-- What you have to do --
Please copy out each line of the listing that contains the word "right".

-- Source data --
----------
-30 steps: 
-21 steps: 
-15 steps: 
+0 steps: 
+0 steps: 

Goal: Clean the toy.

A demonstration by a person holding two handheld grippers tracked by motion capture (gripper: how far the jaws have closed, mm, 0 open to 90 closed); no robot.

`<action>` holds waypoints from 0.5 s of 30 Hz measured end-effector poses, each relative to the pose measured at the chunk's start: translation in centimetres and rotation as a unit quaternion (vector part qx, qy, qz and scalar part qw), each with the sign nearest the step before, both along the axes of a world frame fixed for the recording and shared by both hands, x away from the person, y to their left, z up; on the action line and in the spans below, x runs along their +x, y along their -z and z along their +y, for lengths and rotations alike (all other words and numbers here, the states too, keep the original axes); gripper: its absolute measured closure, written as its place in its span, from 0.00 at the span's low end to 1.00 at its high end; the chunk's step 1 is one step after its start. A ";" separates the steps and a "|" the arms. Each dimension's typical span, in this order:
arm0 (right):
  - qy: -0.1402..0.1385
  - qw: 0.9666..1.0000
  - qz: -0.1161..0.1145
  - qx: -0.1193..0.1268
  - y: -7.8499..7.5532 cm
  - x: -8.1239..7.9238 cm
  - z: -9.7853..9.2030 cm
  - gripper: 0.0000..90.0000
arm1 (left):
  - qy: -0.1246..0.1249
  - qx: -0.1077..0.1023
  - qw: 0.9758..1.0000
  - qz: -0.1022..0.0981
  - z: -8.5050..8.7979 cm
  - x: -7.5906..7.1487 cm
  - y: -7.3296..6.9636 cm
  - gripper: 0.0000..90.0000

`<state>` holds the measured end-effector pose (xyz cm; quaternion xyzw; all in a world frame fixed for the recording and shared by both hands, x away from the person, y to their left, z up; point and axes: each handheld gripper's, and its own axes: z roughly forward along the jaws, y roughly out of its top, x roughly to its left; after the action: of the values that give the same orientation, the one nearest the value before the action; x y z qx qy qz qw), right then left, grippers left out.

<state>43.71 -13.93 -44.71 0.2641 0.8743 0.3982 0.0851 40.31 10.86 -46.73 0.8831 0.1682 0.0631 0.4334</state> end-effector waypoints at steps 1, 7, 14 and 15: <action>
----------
-- Response area --
arm0 (right):
`<state>` holds the measured end-effector pose (xyz cm; quaternion xyzw; all in a world frame fixed for the recording and shared by both hands, x away from the person, y to their left, z up; point and axes: each handheld gripper's, and its own axes: z roughly forward along the jaws, y roughly out of its top, x roughly to its left; after the action: of the values that give the same orientation, the one nearest the value before the action; x y z qx qy qz qw), right then left, grippers left out.

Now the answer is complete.